**The problem**
Your answer must be the full listing below, restated word for word, with no pictures in it.

**Data shown**
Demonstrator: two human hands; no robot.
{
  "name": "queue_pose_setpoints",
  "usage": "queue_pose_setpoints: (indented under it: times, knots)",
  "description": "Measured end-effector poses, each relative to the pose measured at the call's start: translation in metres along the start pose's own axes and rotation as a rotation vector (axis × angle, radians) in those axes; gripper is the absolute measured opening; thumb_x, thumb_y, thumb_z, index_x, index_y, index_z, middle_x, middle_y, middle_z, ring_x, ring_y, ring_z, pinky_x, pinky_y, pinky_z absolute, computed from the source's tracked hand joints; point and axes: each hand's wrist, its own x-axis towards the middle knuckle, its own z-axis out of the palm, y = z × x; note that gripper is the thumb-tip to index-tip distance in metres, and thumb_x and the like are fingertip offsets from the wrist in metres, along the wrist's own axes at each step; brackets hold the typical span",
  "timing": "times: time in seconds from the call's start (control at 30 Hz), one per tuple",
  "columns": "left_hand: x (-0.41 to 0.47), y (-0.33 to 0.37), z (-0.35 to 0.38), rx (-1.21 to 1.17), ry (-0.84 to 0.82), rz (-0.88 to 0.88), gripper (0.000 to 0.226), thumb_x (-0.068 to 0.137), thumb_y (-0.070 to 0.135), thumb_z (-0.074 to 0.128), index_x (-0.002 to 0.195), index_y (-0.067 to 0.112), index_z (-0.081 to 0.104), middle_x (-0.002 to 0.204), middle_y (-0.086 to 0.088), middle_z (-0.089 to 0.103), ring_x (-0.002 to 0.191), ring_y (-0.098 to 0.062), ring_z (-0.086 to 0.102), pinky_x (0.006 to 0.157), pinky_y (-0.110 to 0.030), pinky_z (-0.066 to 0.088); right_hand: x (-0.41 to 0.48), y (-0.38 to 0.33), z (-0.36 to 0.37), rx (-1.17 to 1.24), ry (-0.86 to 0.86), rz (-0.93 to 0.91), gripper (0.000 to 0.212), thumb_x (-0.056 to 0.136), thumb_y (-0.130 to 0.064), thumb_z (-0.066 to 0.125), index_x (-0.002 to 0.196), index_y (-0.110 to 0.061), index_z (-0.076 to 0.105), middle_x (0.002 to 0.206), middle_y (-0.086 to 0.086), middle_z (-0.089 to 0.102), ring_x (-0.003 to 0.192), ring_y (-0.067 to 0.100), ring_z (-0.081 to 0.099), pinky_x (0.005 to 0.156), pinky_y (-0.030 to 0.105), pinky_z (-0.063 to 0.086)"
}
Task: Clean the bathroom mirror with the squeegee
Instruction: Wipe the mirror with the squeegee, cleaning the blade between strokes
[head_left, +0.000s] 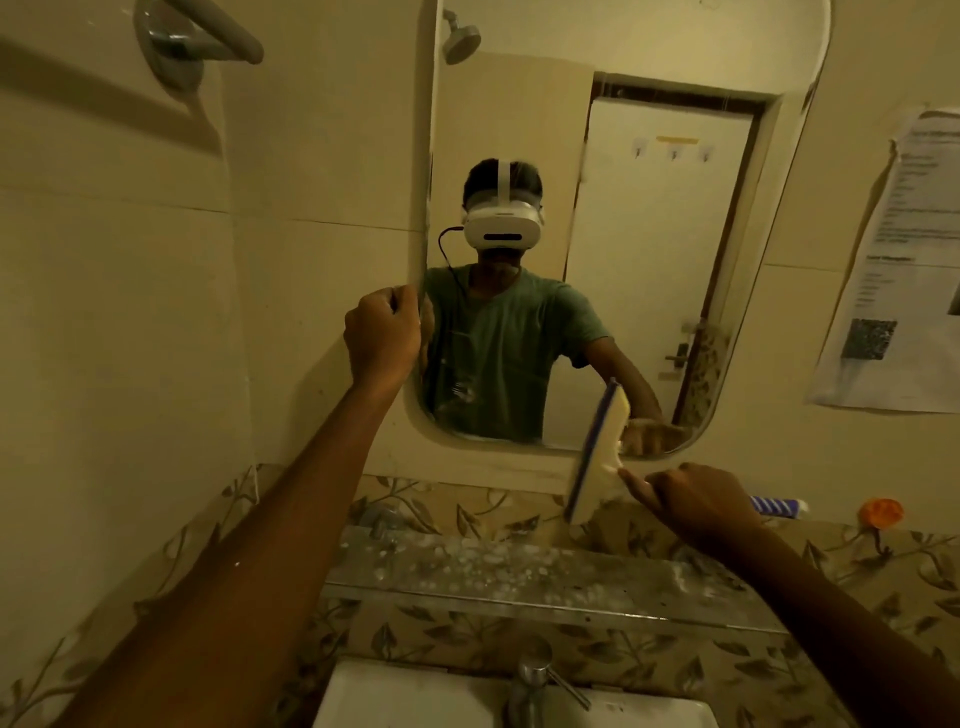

**Exercise output**
Demonstrator: two human hands; no robot.
{
  "name": "queue_pose_setpoints",
  "usage": "queue_pose_setpoints: (indented under it: times, knots)",
  "description": "Measured end-effector poses, each relative to the pose measured at the call's start: translation in metres along the start pose's own axes and rotation as a rotation vector (axis × angle, radians) in those axes; gripper is the absolute measured opening; thumb_x, thumb_y, thumb_z, index_x, index_y, index_z, middle_x, middle_y, middle_z, ring_x, ring_y, ring_z, pinky_x, pinky_y, pinky_z absolute, computed from the source's tracked hand joints; point and axes: each hand's wrist, its own x-axis towards the middle knuckle, its own z-axis out of the palm, y = z × x; note that gripper is the thumb-tip to index-tip distance in metres, and thumb_x and the like are fingertip offsets from the wrist in metres, along the wrist's own axes at each step; brackets hold the typical span",
  "timing": "times: time in seconds from the call's start (control at 30 Hz), one per tuple",
  "columns": "left_hand: x (-0.41 to 0.47), y (-0.33 to 0.37), z (-0.35 to 0.38), rx (-1.21 to 1.17), ry (-0.84 to 0.82), rz (-0.88 to 0.88), gripper (0.000 to 0.226), thumb_x (-0.068 to 0.137), thumb_y (-0.070 to 0.135), thumb_z (-0.074 to 0.128), index_x (-0.002 to 0.195), index_y (-0.067 to 0.112), index_z (-0.081 to 0.104), middle_x (-0.002 to 0.204), middle_y (-0.086 to 0.088), middle_z (-0.089 to 0.103), ring_x (-0.002 to 0.191), ring_y (-0.098 to 0.062), ring_z (-0.086 to 0.102), pinky_x (0.006 to 0.157), pinky_y (-0.110 to 0.030), pinky_z (-0.066 to 0.088); right_hand: x (-0.41 to 0.48), y (-0.38 to 0.33), z (-0.36 to 0.37), rx (-1.17 to 1.24), ry (-0.86 to 0.86), rz (-0.93 to 0.91), gripper (0.000 to 0.212), thumb_x (-0.056 to 0.136), thumb_y (-0.130 to 0.064), thumb_z (-0.066 to 0.125), index_x (-0.002 to 0.196), index_y (-0.110 to 0.061), index_z (-0.076 to 0.105), middle_x (0.002 to 0.206), middle_y (-0.086 to 0.086), middle_z (-0.089 to 0.102), ring_x (-0.003 to 0.192), ring_y (-0.067 to 0.100), ring_z (-0.081 to 0.099), pinky_x (0.005 to 0.156), pinky_y (-0.030 to 0.105), pinky_z (-0.063 to 0.086)"
}
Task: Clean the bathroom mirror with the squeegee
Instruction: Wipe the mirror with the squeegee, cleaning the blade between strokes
[head_left, +0.000s] 

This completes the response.